||[Mar. 4th, 2008|10:48 pm]
|||||Couch at home||]|
|||||Charlotte biting my feet||]|
My father's in the hospital as I type this. He's had a stroke, and while it hit him relatively mildly as far as strokes can go, it's taken his speech output and the fine motor-function use of his right hand and foot.
He can still understand everything that's said to him and around him, as witness his ability to laugh at complicated jokes, and he's already begun a determined effort to physically rehabilitate himself, moving his leg up and down with a grim effort.
His ability to speak in complex sentences waxes and wanes: the idiot excuse for a doctor at the hospital says that he may have a sort of "wavery" partial recovery.
Why is the doctor at the hospital an idiot? Well, there's a treatment called TPA that has a chance of helping stroke victims recover from strokes if applied withing three hours of the event. When we called the ambulance, dad was having a Transient Ischemic Attack, which is a sort of precursor to a stroke: reduced blood flow, but not fully interrupted. He was aphasic, but still able to walk, if shakily. The woman on the ambulance noticed his stroke-symptoms came on AS they were taking him to the hospital, that he'd lost strength in his right arm progressively during the ride, and reported same to the doctors and nurses at the hospital.
The doctors at the hospital decided to date the event of dad's stroke from the time mom had last seen him with full use of speech: 10:15, rather than 11:45, after the ambulance had been called, but before he actually had a full-on stroke. We tried to get them to give him the TPA treatment, but the nurse on duty decreed that it was too late, even though three hours from even his more conservative time had not yet elapsed. He wanted to be darned good and sure dad had had an actual STROKE before applying TPA. When we asked why, he said that there was a 7% chance of bleeding in the brain if it had NOT been a normal clot-based stroke.
I asked dad if he wanted to risk it, the seven percent chance of quick death versus a possible but not guaranteed fix for some damaged tissue in his brain: he nodded and made affirmative noises much like frankenstein's monster. This apparently does not qualify as informed consent under Florida law.
So they rush him off for the CT scan. Bring him back. No sign of stroke. So they rush him off for an MRI. THAT shows the stroke. By this time, dad's regaining some use of his hand again, and is able to answer questions with one-word answers. He even tells the doctor that his pain and strange sensation started in his leg. At this point, Idiot Doctor tells us that "spontaneous improvement (Dad talking and pointing to his foot) contraindicates use of TPA, and anyways, we're WAY out of the time limit for it" as gauged from when my mom last saw him, not as based on when he was brought in, and the timing of the event whereby his right freaking side stopped working.

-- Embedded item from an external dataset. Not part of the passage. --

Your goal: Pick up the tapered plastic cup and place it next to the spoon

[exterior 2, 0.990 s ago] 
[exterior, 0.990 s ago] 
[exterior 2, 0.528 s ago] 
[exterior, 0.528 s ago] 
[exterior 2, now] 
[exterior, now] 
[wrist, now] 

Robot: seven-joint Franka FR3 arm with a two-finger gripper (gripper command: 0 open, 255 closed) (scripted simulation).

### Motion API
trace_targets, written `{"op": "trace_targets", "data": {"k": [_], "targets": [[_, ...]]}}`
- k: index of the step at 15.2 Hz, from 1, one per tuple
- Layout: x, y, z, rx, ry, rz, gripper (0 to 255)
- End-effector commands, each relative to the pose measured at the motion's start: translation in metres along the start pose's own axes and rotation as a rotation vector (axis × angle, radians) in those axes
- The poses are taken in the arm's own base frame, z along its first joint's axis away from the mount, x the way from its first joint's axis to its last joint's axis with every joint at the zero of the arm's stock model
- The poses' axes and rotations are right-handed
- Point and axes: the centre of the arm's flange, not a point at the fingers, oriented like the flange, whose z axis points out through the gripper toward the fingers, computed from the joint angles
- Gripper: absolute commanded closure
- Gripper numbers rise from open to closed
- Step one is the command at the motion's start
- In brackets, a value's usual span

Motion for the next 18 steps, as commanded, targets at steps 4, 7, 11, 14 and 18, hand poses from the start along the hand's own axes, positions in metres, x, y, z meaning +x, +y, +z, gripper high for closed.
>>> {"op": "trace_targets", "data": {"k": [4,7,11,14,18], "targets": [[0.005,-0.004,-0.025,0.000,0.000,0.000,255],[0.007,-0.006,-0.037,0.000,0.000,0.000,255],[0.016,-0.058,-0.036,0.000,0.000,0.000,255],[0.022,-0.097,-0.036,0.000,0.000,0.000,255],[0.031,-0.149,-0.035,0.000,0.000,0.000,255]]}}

So dad goes through a bit of time where he's unable to speak (still understands English fine, just can't speak it) and I talk to the doctor, worriedly. This is when he tells me that Dad's recovery will likely be "wavery" as in have its ups and downs. He improves enough to talk with the neurologist when he comes in: the neurologist chews him out for not taking his plavix (which dad had stopped taking because it made him feel as if he'd prefer to be dead, so can't blame him there) or aspirin which, okay, maybe having easily-ruptured skin due to aspirin usage isn't as much of a downside as having a stroke, but jesus, water under the bridge, Doc!
Neuro tells us that dad will not have a complete recovery, but he will recover some. They put him on an Aspirin and vasodilating med called Agranox to keep his blood pressure elevated to some optimum post-stroke level to keep the blood flowing properly through his brain as best they can without kicking more clots loose.
So he's still down in the emergency room now, waiting for a bed in the Progressive Care Unit. Christian drove over from Tallahassee when I told him, and is watching him now. He'll be calling me when there's news, and he let me and mom go home to rest for a little while.
Heh... Mom was offering to help him cut up his dinner: "Do you want help, Jim? Do you want me to help you?"
"Do you want me to help you?"
I interrupt. "No mom, he clearly doesn't want any help. Doesn't change the fact that he may need some help, however" which sets Dad to laughing and smiling at me with his eyes. Mom laughs too, and he lets her have the knife to saw up his chicken so he can spear it with his fully dexterous left hand.
Thank god he's not useless with his off hand, like my mom and brother are.
I am so freaking worried about and for him.
EDIT AS OF MIDNIGHT
He's back to speaking with his normal fluence and competence. No telling about his motor skills, but he's talking again, in his normal overwhelmingly prolix manner.